Dr. Dorothy Zelig was in charge of the widely advertised new pet therapy program at Anchorage House, which involved taking exceptionally high-strung patients (like Maura) and helping them to relax by playing with dogs. Children who had suffered various abuses at the hands of grown-ups learned to accept love and to care for living creatures. Even if it sounded like hippie-dippy hogwash to him, Jacob had never had any issue with Dr. Dorothy personally until he was once again summoned to Oliver’s office in the middle of the day — this time for exactly the reasons he’d feared. He didn’t know how he’d missed spotting her, and he suspected she’d been hiding down behind some shrubbery on the far end of the graveyard and not at all walking one of the therapy dogs and minding her own business, as she claimed during the meeting in Oliver’s office.

“Gosford had to take a tinkle,” Dr. Dorothy declared, “and that’s when I saw Mr. Blaumann here and the patient Ella Yorke talking suspiciously out by the old statue.”

She spoke as if she were a witness in an episode of Law & Order: Pedantic Bullshit Unit.

“I wasn’t aware,” Jacob said, “that I was talking in an especially suspicious manner.”

Oliver, sitting behind his desk in full-on, serious Dr. Boujedra mode, eyed Jacob wearily. “So you don’t deny that you were with the patient outside the building?”

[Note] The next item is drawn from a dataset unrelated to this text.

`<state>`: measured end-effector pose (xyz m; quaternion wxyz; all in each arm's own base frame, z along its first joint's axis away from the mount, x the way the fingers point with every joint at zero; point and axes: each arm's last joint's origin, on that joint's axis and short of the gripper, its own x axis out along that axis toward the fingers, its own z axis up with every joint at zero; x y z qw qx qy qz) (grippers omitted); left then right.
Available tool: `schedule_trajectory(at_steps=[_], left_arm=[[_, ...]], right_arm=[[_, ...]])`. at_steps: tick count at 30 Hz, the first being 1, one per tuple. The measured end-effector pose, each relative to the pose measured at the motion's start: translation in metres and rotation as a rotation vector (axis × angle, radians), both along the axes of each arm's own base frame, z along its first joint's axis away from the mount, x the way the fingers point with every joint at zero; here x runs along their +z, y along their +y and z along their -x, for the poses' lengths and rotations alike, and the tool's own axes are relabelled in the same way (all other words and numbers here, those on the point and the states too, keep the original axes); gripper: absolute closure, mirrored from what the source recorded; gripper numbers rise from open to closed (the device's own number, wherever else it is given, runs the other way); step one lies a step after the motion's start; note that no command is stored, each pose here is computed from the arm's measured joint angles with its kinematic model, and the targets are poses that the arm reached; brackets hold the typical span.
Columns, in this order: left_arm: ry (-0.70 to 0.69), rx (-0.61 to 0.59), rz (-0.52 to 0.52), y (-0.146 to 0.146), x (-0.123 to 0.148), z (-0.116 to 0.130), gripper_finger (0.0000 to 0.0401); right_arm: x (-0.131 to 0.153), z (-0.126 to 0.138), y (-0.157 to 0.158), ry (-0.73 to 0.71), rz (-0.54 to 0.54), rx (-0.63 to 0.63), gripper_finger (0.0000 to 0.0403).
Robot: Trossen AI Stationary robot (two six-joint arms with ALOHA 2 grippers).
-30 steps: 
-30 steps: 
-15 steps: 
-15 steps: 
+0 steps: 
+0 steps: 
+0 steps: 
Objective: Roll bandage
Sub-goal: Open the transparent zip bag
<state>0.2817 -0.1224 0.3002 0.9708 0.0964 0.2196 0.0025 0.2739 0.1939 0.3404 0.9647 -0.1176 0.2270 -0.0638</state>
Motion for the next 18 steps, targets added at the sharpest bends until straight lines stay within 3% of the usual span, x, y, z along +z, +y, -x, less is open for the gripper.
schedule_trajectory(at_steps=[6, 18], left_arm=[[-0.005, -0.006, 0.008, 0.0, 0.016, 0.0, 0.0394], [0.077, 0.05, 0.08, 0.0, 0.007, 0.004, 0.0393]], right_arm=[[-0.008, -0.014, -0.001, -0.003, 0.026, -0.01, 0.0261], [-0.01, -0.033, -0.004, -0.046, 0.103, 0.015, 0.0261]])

Jacob considered that it was essentially Dr. Dorothy’s word against his, and that Ella would probably deny everything if they spoke to her about it. But he didn’t want them talking to her about their chat, and giving her the impression that she had committed some sin just by having a conversation. And for another thing, fuck Dr. Dorothy.

“Yeah, no. I don’t deny it. Ella was clearly upset, and it was a nice day, and I thought some fresh air would put things in perspective. Legend has it that nice weather has a calming effect on human beings, but I’m just an orderly so I couldn’t say for sure. Obviously I’d have to do a longitudinal study with multiple placebo groups and write a seven-hundred-page dissertation to be qualified to say so in an official capacity.”